Sometimes one sees a photo, waiting to be taken, in Santa Fe that screams CLICHE CLICHE CLICHE - like this top one.  An old pueblo building, with those vitas sticking out, and that ladder reaching up to the roof?  Maybe, if I'd cropped it differently.  Actually, it's my dry cleaners, which used to be a gas station, and is a head-on example of Santa Fe style.  The sky helps, too.

We were discussing photographic clichés of the West today in my Bread Loaf class - along with Marianne Wiggins's The Shadow Catcher.  All overlap with readings and themes in other classes I teach on Writing and Photography is entirely intentional, and yet made entirely different by a roomful of adults, almost all teachers ... So one of the two people introducing today - thank you, Anna and Crystal - introduced us to the interior of her casita (which, as someone else pointed out, is in its turn a double sign of the colonization of Santa Fe, both by the Spanish in the first place, and then by the tourist industry that wants this place to be Special ["In Albuquerque, we'd call it a small apartment."])


This is priceless!  The (ironic) heading and questions are Anna's - but the wall decor?  The bow and arrow?  The Curtis picture of the Canon de Chelly is perhaps just about permissible as local - but that image, on the left, of his Oasis in the Bad Lands, taken in South Dakota in 1905 - oh, the tackiness, the insultingness, of the homogenization of the Indian here ... it's just a perfect example of the marketing of the "exotic" here in Santa Fe, evacuated of all context ...

Sunday, June 22, 2014

Saturday, June 21, 2014

women's collaborative (and cropping)


Opposite my favorite Northern New Mexican restaurant (La Risa, in Ribera, and really one doesn't need to eat for several weeks after lunch there), is El Valle Women's Collaborative - very much a community venture, that runs a farmers' market, and a craft center, and has a gallery inside - supposedly, though I don't think it's ever been open when I've been there - and frankly, I'm just happy that there's still somewhere in the US that calls itself by such a name.

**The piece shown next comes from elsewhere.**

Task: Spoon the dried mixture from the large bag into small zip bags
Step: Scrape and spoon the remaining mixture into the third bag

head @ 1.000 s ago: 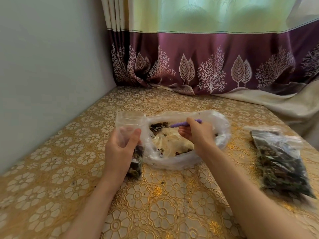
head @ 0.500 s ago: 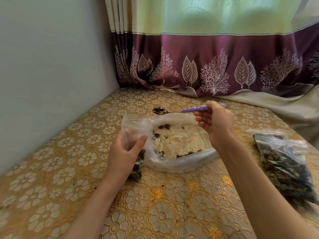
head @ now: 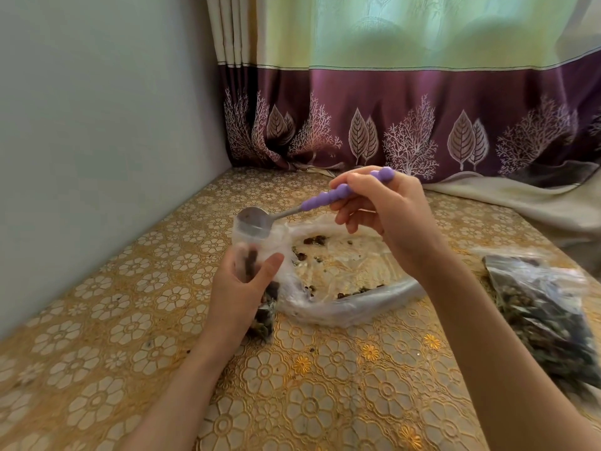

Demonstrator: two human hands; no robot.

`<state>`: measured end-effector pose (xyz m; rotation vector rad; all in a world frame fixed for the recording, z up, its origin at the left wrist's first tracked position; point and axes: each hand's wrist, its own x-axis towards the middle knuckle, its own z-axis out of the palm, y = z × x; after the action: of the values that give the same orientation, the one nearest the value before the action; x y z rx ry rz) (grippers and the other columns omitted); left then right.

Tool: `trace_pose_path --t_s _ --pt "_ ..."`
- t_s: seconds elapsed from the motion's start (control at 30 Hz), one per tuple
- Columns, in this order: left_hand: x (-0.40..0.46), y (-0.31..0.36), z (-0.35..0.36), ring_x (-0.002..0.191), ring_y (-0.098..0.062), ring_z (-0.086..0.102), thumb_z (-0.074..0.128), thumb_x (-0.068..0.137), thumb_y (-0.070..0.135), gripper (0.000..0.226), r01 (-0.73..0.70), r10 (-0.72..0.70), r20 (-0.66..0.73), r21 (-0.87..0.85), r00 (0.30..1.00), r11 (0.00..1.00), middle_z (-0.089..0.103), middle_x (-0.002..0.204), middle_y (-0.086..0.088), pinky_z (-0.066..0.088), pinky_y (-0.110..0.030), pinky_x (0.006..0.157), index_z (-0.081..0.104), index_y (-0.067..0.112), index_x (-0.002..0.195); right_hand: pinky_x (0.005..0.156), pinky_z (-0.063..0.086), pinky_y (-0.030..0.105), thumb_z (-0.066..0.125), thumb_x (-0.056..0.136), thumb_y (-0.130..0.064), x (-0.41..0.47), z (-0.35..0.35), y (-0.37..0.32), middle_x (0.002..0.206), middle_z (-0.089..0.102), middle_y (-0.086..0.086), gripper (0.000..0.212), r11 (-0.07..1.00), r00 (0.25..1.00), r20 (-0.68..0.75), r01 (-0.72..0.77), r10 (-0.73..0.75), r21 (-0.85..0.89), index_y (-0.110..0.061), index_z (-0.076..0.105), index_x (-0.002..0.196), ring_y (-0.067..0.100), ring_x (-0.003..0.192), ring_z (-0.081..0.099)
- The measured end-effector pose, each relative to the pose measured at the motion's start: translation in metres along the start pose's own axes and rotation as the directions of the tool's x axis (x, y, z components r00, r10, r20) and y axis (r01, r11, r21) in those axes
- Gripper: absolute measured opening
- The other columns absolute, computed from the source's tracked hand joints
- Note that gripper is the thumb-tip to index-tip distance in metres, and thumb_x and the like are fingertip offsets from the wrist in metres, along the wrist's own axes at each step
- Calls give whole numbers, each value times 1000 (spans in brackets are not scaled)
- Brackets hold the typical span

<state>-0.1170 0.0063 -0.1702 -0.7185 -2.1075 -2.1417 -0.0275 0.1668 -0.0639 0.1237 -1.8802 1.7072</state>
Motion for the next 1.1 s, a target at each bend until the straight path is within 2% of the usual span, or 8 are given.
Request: trace_pose_path --t_s 0.07,0.13,0.3,0.43,0.6,0.9,0.97,1.1 --pt "1 -1 -1 86 -28 63 63 63 63 46 15 -15 -11 55 1000 998 65 94 -15 50 -18 66 55 33 98 49 46 22 43 92 1 0 -3 0 72 71 13 21 1000 1000 -10 9 -9 5 2 63 84 16 57 57" --pt "0 0 -2 86 -21 66 61 62 66 49 26 -26 0 54 1000 998 67 92 -10 48 -20 70 53 35 99 50 46 24 44 93 0 0 -6 1 75 68 17 21 999 998 -57 -1 3 33 0 63 85 17 58 56" --pt "-1 1 0 83 -13 67 62 62 62 54 39 -39 11 23 999 999 69 91 -4 53 -29 79 55 27 104 48 45 19 47 95 -12 4 -16 15 60 69 2 24 991 942 -321 -72 103 109 -3 60 77 12 54 54" --pt "-1 1 0 81 -14 67 62 63 62 53 40 -40 7 20 999 999 69 89 -4 53 -23 71 56 27 103 44 44 19 48 96 -14 3 -29 36 54 67 1 33 990 855 -513 -127 77 -63 -7 59 65 11 48 54" --pt "-1 2 0 74 -5 67 63 62 60 51 42 -42 -5 -3 999 999 71 83 3 49 -12 62 57 27 101 55 51 26 50 95 -18 4 -31 64 67 71 6 31 928 850 -526 -223 34 -299 0 64 76 11 50 59" --pt "-2 2 1 81 -18 67 61 62 63 54 47 -47 -2 44 999 998 70 88 -6 55 -34 78 58 26 102 73 56 48 49 96 -22 6 -19 81 65 70 10 39 860 874 -482 -296 68 -415 -13 67 62 25 60 66" --pt "-3 3 2 83 -26 65 60 63 63 54 42 -42 8 53 999 998 67 91 -17 54 -40 81 58 25 101 73 55 48 49 97 -23 6 -12 83 64 69 11 39 860 876 -477 -294 68 -417 -12 68 65 26 60 66" --pt "-4 5 3 80 -18 67 61 62 63 58 46 -46 12 47 999 998 69 87 -9 54 -39 82 58 22 104 65 57 37 47 98 -20 4 1 86 62 67 7 36 871 896 -432 -290 101 -397 -9 72 75 15 51 61"
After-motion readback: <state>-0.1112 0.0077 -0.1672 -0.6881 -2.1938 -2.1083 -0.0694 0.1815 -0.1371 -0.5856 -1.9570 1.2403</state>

Yesterday when I was reading about Russell Lee, I was struck by his method in photo critique - apparently he would have students show their work (as projected transparencies) and then - with some large cardboard rectangles in his hand - ask them why they'd taken the picture - and then he'd show them, wielding the cardboard, how much better their image would be if they'd cropped it to emphasize that detail.  I don't know, here.  I both wanted the sense of this building, in place, against a stormy sky - and I just wanted the lettering, the art work, the pink plastic chair ...


Friday, June 20, 2014

driving home from the library


I guess it's kind of crazy to take it for granted that one makes a 150-mile round trip to the nearest good library once or twice a week, but it doesn't, in fact, take a great deal longer than a round trip to the Getty (on a bad - ok, a very bad - day).  And gas is cheaper here.  And these are the views on one of the routes back.

I'm very lucky that UNM has such a good Fine Arts library; and very lucky, too, that Russell Lee (whom I've been working on all through today) was the FSA photographer who made the greatest use of flash - and he took a huge number of pictures of New Mexico (not just the relatively well known Pie Town ones).  This manages to bring things all together ...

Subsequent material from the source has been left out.